The battery cover 12 is provided separately from the inlet duct 20 and includes a vent 16 for allowing the air inside the battery 10 to escape to the outside.

The vent 16 is formed on the rear surface of the battery cover 12 and is formed to discharge air inside the battery 10 to the rear. The vent 16 may be provided with an air guide (not shown) for guiding the escape of air. A plurality of the vents 16 may be provided. In the present embodiment, the vents 16 are formed at a predetermined distance from each other.

Referring to FIGS. 2 and 3, the thermoelectric semiconductor module 30 is provided in the external inflow duct 21.

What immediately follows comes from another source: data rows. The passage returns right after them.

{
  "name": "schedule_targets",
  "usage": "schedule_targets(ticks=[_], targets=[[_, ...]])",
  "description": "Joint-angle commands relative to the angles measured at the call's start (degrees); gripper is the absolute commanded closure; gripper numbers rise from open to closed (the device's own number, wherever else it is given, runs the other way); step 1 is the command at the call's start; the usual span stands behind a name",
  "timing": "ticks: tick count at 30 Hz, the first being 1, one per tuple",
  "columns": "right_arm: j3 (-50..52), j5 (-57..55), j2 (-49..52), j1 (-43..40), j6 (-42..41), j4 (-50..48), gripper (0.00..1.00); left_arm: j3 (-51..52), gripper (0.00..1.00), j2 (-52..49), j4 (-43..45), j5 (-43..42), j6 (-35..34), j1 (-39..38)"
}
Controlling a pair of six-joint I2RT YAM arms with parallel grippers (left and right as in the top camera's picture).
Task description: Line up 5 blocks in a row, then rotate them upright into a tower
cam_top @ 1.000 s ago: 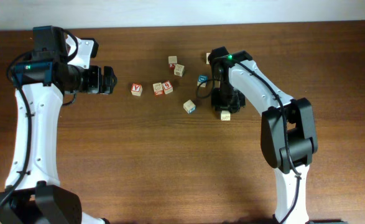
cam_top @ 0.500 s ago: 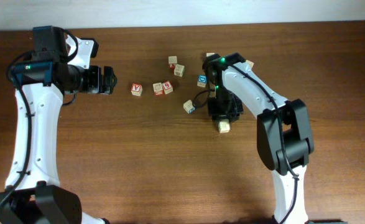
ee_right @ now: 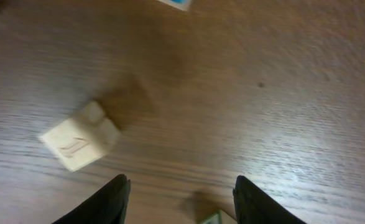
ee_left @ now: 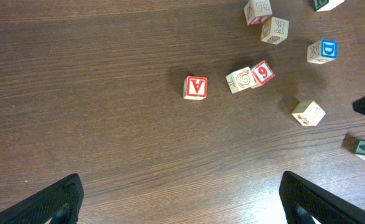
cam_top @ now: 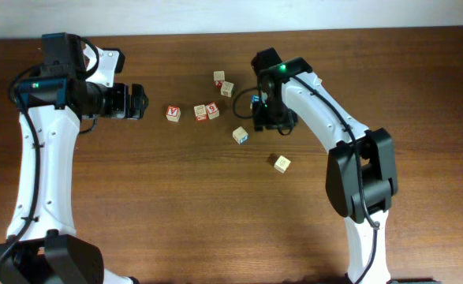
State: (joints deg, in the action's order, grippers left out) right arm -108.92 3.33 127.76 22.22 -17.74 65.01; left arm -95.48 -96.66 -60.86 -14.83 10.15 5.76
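Several lettered wooden blocks lie scattered at the table's far middle. A red A block (ee_left: 195, 88) lies left of a touching pair (ee_left: 250, 77). The blue D block (ee_left: 323, 51) sits further right. A green-lettered block (cam_top: 281, 163) lies alone toward the front, also in the left wrist view (ee_left: 364, 148). My right gripper (cam_top: 266, 117) hangs open above the table, nothing between its fingers (ee_right: 110, 199). Only a green corner of that block (ee_right: 213, 218) shows at the bottom edge. A cream block (ee_right: 79, 144) lies to its left. My left gripper (cam_top: 136, 102) stands open, left of the blocks.
Two more blocks (cam_top: 223, 83) sit at the far side of the cluster. One block (cam_top: 240, 136) lies just left of the right gripper. The right arm's link crosses over the far right part of the cluster and hides blocks there.
My right gripper was shut on a cream block next to the blue D. Now it is open, and that block lies alone nearer the front edge. The left arm has not moved.
Both arms stood back at the table's sides, open. Then the right gripper was open over the blue D and a cream block. Then it was shut on that cream block. Now the block lies apart toward the front with a green letter showing.
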Motion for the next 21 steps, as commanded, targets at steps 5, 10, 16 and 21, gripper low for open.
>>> schedule_targets(ticks=[5, 10, 16, 21], targets=[[-0.59, 0.28, -0.04, 5.03, -20.48, -8.11, 0.5, -1.27, 0.01, -0.37, 0.09, -0.83, -0.28, 0.04], [-0.24, -2.08, 1.29, 7.04, -29.49, -8.94, 0.5, -1.27, 0.01, -0.37, 0.09, -0.83, -0.28, 0.04], [0.48, -2.73, 3.23, 8.61, -34.93, -8.63, 0.49, -1.27, 0.01, -0.37, 0.09, -0.83, -0.28, 0.04], [2.05, -2.71, 3.23, 8.94, -35.32, -8.7, 0.49, -1.25, 0.01, -0.37, 0.09, -0.83, -0.28, 0.02]])
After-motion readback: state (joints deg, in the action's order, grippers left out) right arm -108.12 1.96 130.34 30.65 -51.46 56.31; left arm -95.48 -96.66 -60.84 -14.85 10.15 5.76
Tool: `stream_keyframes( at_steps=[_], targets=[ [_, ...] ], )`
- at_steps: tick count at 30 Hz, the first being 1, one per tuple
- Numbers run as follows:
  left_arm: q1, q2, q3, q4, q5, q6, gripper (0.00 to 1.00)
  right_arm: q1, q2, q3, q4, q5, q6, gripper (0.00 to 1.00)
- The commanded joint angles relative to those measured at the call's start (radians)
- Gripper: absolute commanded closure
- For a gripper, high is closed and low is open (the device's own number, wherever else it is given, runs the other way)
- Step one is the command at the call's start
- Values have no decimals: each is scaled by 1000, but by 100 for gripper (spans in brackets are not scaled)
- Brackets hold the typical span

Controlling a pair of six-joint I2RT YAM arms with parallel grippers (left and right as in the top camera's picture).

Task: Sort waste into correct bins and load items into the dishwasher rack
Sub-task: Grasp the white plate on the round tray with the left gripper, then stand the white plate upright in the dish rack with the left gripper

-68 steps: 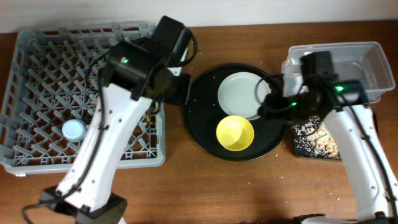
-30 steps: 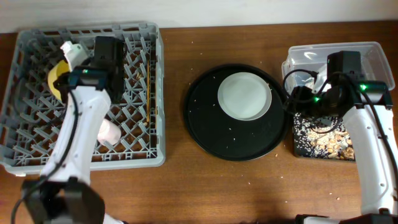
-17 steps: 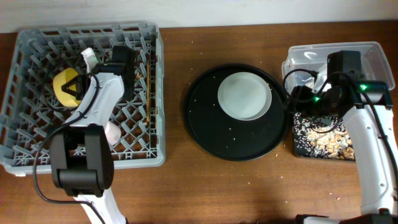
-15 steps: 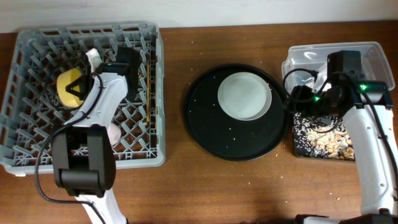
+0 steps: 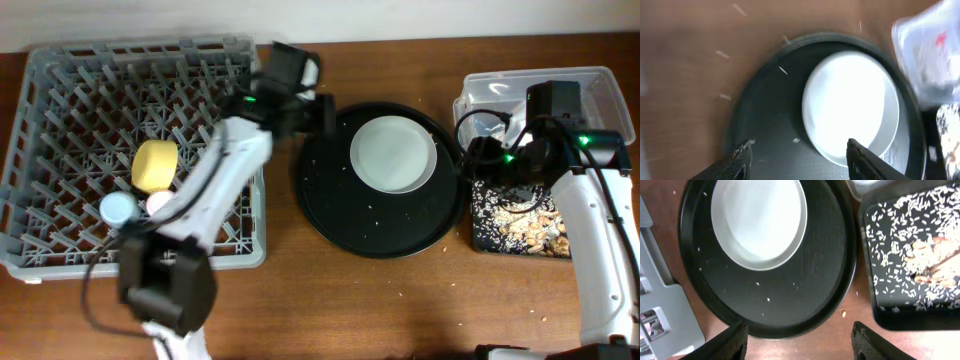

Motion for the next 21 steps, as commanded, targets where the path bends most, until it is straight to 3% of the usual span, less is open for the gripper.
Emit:
stream_keyframes(
  at_steps=[1,4,5,6,7,9,13,14,18,20,21],
  targets=[
    [-73,169,-3,25,70,15,40,-1,-5,6,2,-2,-6,33],
    [-113,277,-3,53,71,-12,41,-1,-5,6,2,-2,-6,33],
    [-124,314,-3,56,67,-16,48,-1,-5,6,2,-2,-6,33],
    [-126,336,-3,54,67,-16,56,-1,-5,6,1,-2,-6,33],
    [-126,351,-3,52,67,-16,75,-1,-5,6,1,-2,-6,33],
    [-117,346,10,47,67,-15,100,-1,-5,6,-1,-2,-6,33],
    [7,210,174,-221,30,0,100,-1,-5,6,-3,-2,-6,33],
    [45,143,201,-292,-37,29,100,-1,-5,6,-3,-2,-7,33],
    [136,-179,206,-462,-669,121,100,-1,-5,6,-3,-2,-7,33],
    [137,-241,206,-551,-1075,166,100,-1,-5,6,-2,-2,-6,33],
    [142,-235,192,-576,-1144,166,100,-1,-5,6,-2,-2,-6,33]
  ],
)
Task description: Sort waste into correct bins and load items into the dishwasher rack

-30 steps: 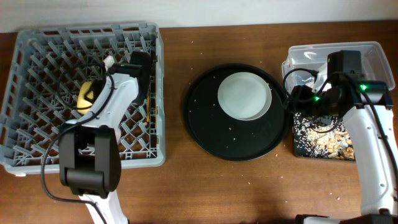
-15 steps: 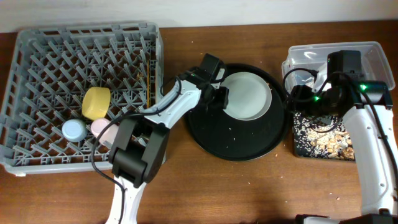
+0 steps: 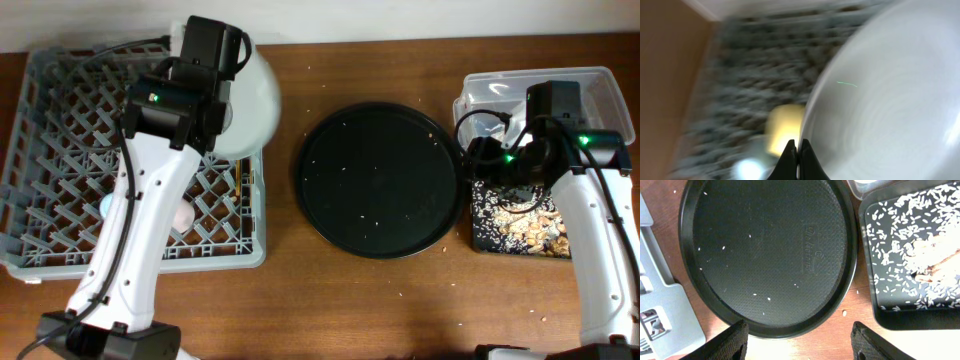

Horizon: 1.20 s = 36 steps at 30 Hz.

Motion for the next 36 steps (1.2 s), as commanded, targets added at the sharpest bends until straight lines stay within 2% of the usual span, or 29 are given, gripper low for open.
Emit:
stream_keyframes(
  at_steps=[1,3,6,8,10,11,12,13,14,15,17,18,20,21,22,25,26,29,32,35,36],
  targets=[
    [19,32,-81,-33,-425,44,100,-1,-5,6,2,2,-6,33],
    [42,39,-206,68,-513,44,100,-1,-5,6,2,2,-6,33],
    [43,42,-375,245,-512,44,100,-1,-5,6,2,2,-6,33],
    [37,42,-415,282,-396,44,100,-1,-5,6,3,2,-6,33],
    [27,42,-415,283,-387,44,100,-1,-5,6,5,2,-6,33],
    [16,42,-415,281,-388,44,92,-1,-5,6,5,2,-6,33],
    [8,42,-415,281,-388,44,77,-1,-5,6,5,2,-6,33],
    [-3,40,-415,281,-387,44,56,-1,-5,6,5,2,-6,33],
    [-16,16,-410,280,-343,44,45,-1,-5,6,4,2,-6,33],
    [-23,-88,-396,269,-80,44,36,-1,-5,6,0,2,-6,33],
    [-21,-208,-393,269,155,44,28,-1,-5,6,-15,-15,-6,36],
    [-17,-317,-393,259,315,44,24,-1,-18,6,-21,-115,-74,37],
    [-16,-488,-393,205,423,44,13,-1,-105,7,-21,-190,-156,38],
    [-16,-554,-393,175,443,44,1,-1,-177,7,-21,-192,-175,38],
    [-16,-663,-393,122,460,43,1,-1,-290,7,-13,-192,-202,37],
    [-16,-801,-393,47,460,44,1,-1,-503,7,-3,-218,-200,26],
    [-16,-836,-393,33,460,44,1,-1,-552,7,-3,-224,-198,2],
    [-16,-866,-393,4,460,44,1,-1,-648,7,-3,-223,-198,2],
    [-16,-866,-393,-131,460,44,1,-1,-659,6,-3,-223,-198,2],
    [-16,-866,-393,-346,460,44,1,-1,-658,6,-24,-112,-226,2],
    [-16,-866,-393,-421,460,44,1,9,-659,6,-14,-85,-298,2]
  ],
)
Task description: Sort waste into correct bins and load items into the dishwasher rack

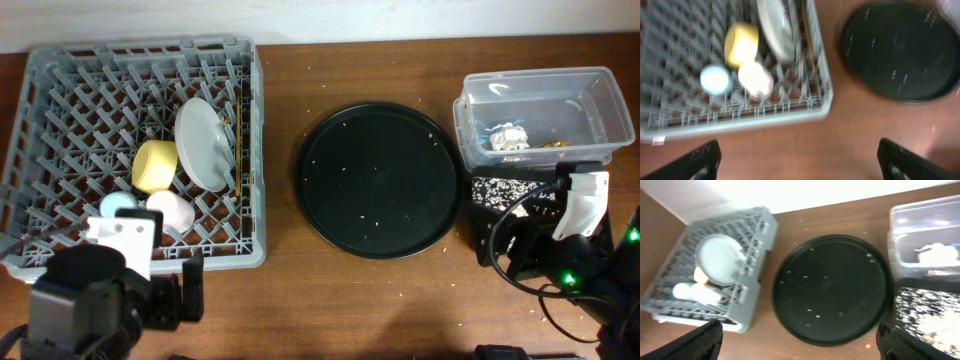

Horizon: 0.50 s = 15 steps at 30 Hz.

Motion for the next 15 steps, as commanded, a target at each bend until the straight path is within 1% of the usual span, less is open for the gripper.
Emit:
stream_keyframes(
  at_steps=[1,2,3,4,5,6,7,8,10,11,13,15],
  targets=[
    [2,-2,0,-151,10,2,1,29,-5,-2,22,90,-217,2],
    [2,-3,-2,-155,10,2,1,37,-11,-14,38,90,-301,1],
    [2,-2,-2,-158,10,2,1,39,-43,-68,96,90,-357,2],
    [2,-2,-2,-158,10,2,1,39,-103,-164,198,90,-396,2],
    [2,-2,-2,-158,10,2,1,39,-161,-266,300,90,-409,2],
    [2,-2,-2,-158,10,2,1,38,-255,-438,451,90,-408,2],
    [2,-2,-2,-158,10,2,1,38,-340,-591,549,90,-408,1],
    [2,-2,-2,-158,10,2,1,38,-435,-753,611,91,-408,2],
    [2,-2,-2,-158,10,2,1,39,-562,-941,705,90,-408,2],
    [2,-2,-2,-158,10,2,1,39,-666,-1070,782,90,-408,2],
    [2,-2,-2,-158,10,2,1,39,-793,-1207,871,90,-408,1],
    [2,-2,-2,-158,10,2,1,39,-808,-1305,993,90,-408,2]
  ],
)
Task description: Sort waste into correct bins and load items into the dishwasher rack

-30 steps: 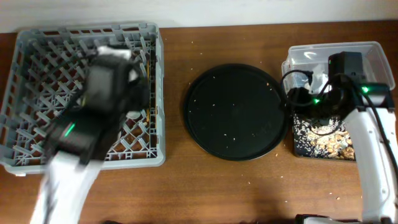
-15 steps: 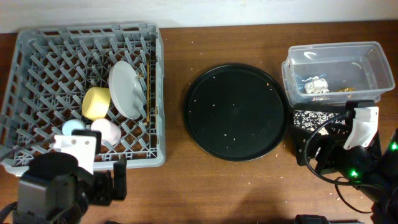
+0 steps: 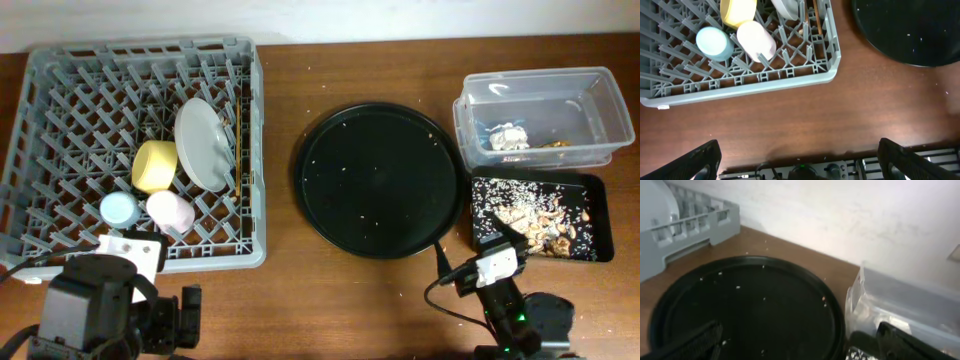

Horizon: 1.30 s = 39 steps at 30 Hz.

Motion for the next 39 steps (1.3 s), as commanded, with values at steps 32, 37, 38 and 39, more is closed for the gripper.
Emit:
stream_keyframes(
  at_steps=[32,37,38,39],
  targets=[
    [6,-7,-24,359,-199,65,1,4,-16,-163,239,5,-6,2],
    [230,-157,-488,1019,85,260,1,4,-16,-163,239,5,-6,2],
    [242,-235,-621,1151,102,259,1,5,-16,-163,239,5,-6,2],
    [243,-309,-739,1255,101,259,1,4,-16,-163,239,5,-6,2]
  ],
)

The thermoelectric semiconductor module 30 includes a plurality of thermoelectric semiconductor elements 32 connected to a power source unit 31 and a plurality of thermoelectric semiconductor elements 32 connected to one side of the thermoelectric semiconductor elements 32, And a heat radiating plate 36 connected to the other side of the thermoelectric semiconductor elements 32 and disposed outside the external inflow duct 21 to discharge heat, do.

The thermoelectric semiconductor elements 32 are arranged such that the N-type semiconductor element and the P-type semiconductor element are paired and the N-type semiconductor element and the P-type semiconductor element are intersected with each other. When power is applied to the electrodes of the thermoelectric semiconductor elements 32, heat generation and endothermic phenomena occur on both sides of the thermoelectric semiconductor elements 32.

A plurality of heat absorbing fins 34a are formed in the heat absorbing plate 34 and exposed to the inside of the external inflow duct 21. [

A plurality of radiating fins 36a are formed on the heat dissipating plate 36 and exposed to the outside of the external inflow duct 21. [

The battery cooling system further includes a control unit for controlling the operation of the thermoelectric semiconductor module 30 according to the temperature difference between the inside of the battery 10 and the outside air.

Referring to FIG. 4, the controller includes a battery management system (BMS) 50 for managing and controlling the overall state of the battery 10, And a vehicle control unit (60) for controlling the operation of the semiconductor module (30) and the blower (40).

The battery management system 50 receives a signal from a battery temperature sensor 52 that senses the temperature inside the battery 10 and transmits the signal to the automobile control unit 60.

The automotive control unit 60 receives a signal from an external temperature sensor 62 provided outside the battery 10, that is, in the vehicle body, and compares the received signal with the signal received from the battery management system 50, ) And the operation of the blower (40).

The operation of the battery cooling system according to the embodiment of the present invention will now be described.

The battery temperature sensor 52 senses a temperature inside the battery 10 and transmits the sensed temperature to the battery management system 50.

The battery management system 50 transmits a signal to the automobile control unit 60. The automobile control unit 60 senses the external air temperature sensed by the external temperature sensor 62 and the sensed external air temperature from the battery temperature sensor 52 And controls the operation of the thermoelectric semiconductor module 30 and the blower 40 according to the temperature of the battery 10.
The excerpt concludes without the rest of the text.